When it comes to chipmakers in the handheld market, you can essentially have your pick of what you’d like. Choice of brand, choice of performance, choice of price, and more. One company that’s been notably absent from most of this has been Qualcomm. Their chips have been seen in only a couple handhelds up until this point: the Odin and it’s 845, the G Cloud and its 720G, or the Pimax Portal with a Snapdragon XR2. But with the recent announcement of the Ayaneo Pocket S using the G3x Gen 2, and the Odin 2 using the Snapdragon 8 Gen 2, a lot of attention has been put towards what Snapdragon processors could mean towards the handheld market. And with all of the talk around the Snapdragon 8 Gen 3, it’s fair to see why.

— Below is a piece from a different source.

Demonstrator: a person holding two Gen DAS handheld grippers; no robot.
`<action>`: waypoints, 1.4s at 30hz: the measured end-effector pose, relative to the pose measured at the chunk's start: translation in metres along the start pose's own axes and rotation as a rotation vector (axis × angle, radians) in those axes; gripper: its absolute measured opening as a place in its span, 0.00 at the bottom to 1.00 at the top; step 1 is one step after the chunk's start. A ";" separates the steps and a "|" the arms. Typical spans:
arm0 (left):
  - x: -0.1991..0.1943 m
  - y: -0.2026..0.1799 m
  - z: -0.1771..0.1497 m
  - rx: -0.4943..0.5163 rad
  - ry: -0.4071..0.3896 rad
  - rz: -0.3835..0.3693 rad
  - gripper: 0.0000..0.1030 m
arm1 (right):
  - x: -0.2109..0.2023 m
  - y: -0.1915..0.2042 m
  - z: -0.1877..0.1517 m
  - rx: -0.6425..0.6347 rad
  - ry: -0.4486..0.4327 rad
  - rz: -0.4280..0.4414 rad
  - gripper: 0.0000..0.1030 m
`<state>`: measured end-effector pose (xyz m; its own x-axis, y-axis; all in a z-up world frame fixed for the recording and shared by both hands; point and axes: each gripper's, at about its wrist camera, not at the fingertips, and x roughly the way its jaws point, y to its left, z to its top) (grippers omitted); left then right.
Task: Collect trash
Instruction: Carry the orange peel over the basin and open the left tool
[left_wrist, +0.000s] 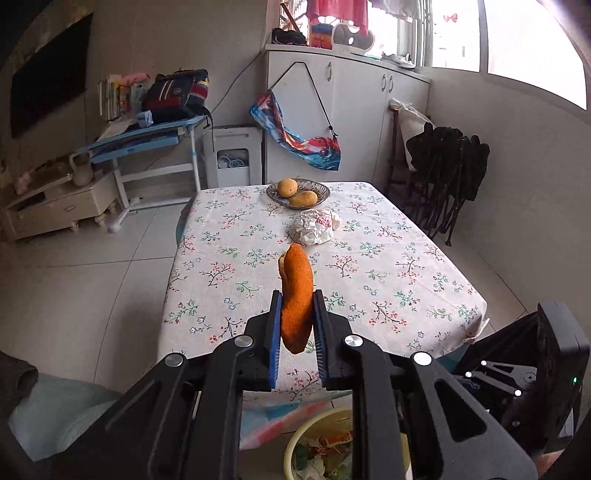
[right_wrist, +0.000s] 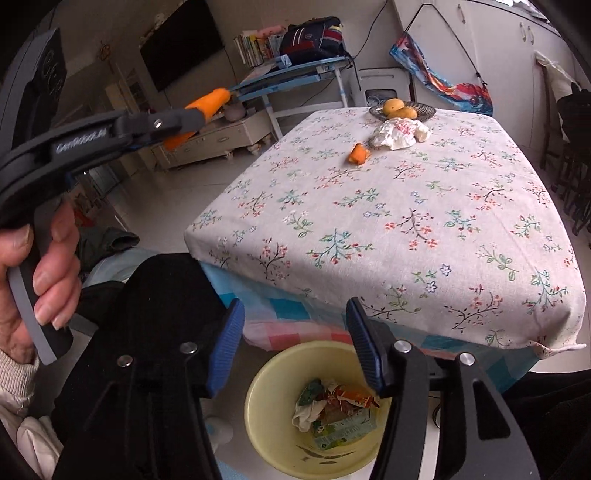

The Snapdragon 8 Gen 2 is already a monstrous chip for emulation and daily use. Eight power-efficient, powerful cores paired with the Adreno 740 GPU? You could run everything up to Switch emulation if you wanted to on this thing. However, the Snapdragon 8 Gen 3 goes a little bit further. It retains the 8 cores but makes them all a bit faster by upping their clock speed. Importantly it also upgrades the GPU to the new Adreno 750. While those changes might not sound like a lot on paper, it has been seen on Geekbench that scores are showing this new chip as being anywhere from 20 to 80 percent faster than its predecessor. So while that’s great for physical chip performance, what does that mean outside of benchmarks?

Yes, it will be faster (obviously), but we have to ask, will it be hotter? Will it use up more battery? Devices with the Snapdragon 8 Gen 2, like the Odin 2, have fans in them to maintain temperatures and performance. Will the 8 Gen 3 need this – or even more? You put this new chip in a handheld, and it will likely eat every piece of software on Android up for lunch, and still have room for dessert. At this point, even with the 8 Gen 2, the cap for performance isn’t in Android anymore. Rather, what can it do with Windows or Linux? The performance of these chips may soon end up being dictated by what they can do outside of their original OS, and I personally can’t wait to see it.

If Qualcomm keeps pushing its chips further like this in the coming years, don’t worry about Switch or PS2 emulation. Instead wonder when you can play Skyrim through Windows. With all of your mods.